--- Material provided Enclosed Below ---
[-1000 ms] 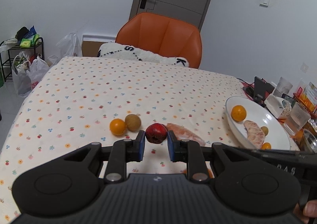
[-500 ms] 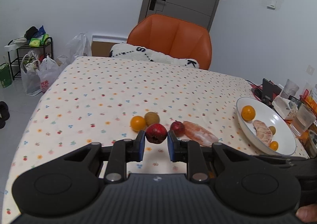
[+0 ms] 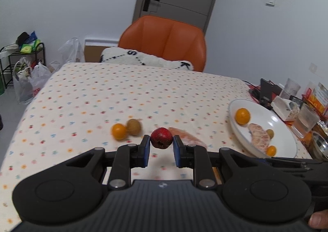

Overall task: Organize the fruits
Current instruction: 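Close the right gripper on the large orange and lift it while the left holds the plum, then carry the orange and plum onto the white plate and open both grippers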

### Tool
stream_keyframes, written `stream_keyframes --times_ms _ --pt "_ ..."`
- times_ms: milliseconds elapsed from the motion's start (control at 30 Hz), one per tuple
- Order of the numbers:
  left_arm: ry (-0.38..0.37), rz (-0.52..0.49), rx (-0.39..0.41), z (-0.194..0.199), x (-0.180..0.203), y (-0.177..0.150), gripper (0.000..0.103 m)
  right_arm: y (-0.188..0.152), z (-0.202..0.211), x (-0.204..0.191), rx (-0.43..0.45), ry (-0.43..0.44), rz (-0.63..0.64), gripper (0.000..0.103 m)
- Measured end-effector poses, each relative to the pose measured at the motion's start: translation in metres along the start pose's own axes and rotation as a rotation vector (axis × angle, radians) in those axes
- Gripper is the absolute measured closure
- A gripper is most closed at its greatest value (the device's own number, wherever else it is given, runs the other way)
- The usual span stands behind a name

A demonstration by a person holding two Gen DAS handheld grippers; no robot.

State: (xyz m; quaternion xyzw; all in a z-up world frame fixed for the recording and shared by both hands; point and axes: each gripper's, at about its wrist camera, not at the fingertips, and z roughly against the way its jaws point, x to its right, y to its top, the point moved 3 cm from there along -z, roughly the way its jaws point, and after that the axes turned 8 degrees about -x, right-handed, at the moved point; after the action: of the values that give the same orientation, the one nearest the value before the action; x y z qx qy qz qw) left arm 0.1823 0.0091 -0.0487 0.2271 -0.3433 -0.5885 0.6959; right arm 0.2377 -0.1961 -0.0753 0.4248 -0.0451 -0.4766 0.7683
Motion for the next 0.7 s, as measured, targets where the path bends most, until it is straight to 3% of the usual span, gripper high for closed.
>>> stream_keyframes --times_ms 700 --pt "-0.112 -0.137 -0.008 -0.019 0.091 0.009 0.081 -0.002 0.073 0.074 0.134 -0.158 -0.12 0.064"
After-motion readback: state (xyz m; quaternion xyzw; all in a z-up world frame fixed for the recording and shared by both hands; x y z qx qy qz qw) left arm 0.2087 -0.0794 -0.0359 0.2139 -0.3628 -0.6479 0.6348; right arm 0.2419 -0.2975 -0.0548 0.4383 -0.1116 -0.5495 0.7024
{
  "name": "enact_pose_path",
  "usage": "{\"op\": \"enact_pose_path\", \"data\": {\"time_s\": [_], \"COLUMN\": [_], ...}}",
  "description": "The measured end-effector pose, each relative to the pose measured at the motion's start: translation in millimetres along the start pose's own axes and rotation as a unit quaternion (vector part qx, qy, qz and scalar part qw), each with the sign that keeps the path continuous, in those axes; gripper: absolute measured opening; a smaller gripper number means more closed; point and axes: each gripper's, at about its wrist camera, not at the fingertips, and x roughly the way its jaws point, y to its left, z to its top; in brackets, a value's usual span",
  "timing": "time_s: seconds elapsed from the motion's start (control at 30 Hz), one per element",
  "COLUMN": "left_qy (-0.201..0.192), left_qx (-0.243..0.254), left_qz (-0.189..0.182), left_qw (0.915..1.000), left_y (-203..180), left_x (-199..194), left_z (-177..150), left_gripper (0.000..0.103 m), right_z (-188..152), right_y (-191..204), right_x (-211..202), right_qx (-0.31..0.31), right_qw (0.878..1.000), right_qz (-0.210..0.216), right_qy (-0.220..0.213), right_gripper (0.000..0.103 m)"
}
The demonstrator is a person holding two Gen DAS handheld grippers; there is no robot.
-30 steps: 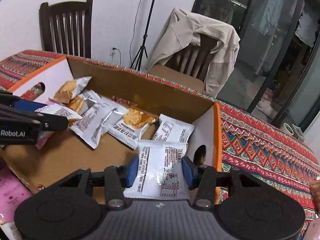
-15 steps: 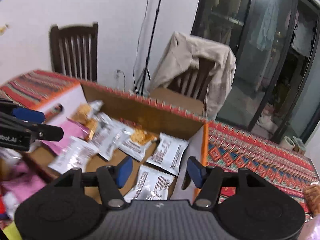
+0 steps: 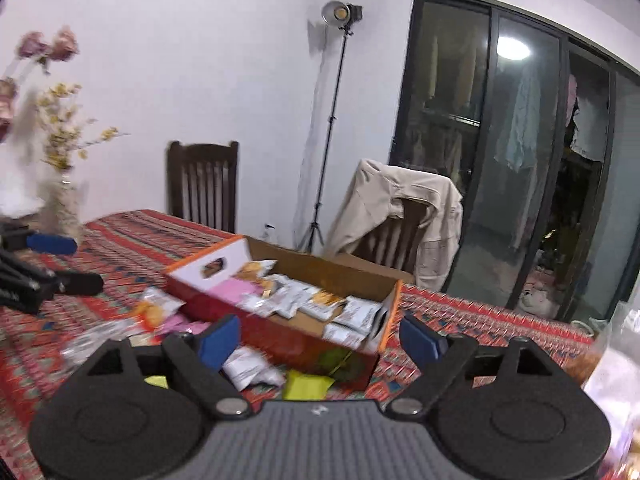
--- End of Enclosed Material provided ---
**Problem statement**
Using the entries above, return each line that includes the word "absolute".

**Solution for this exercise**
- Gripper is the absolute measured closure
  "description": "The measured end-effector pose, each relative to the pose measured at the motion's start: translation in millimetres along the start pose's own axes and rotation as a unit quaternion (vector part qx, qy, qz and scalar part qw), each with the sign that keeps the path continuous, in those axes; gripper: absolute measured opening; a smaller gripper number means more closed; point and axes: each gripper's, at about its wrist camera, not at the fingertips, and x roughly the way its jaws point, y to its left, z to its top; in brackets, a value's usual span",

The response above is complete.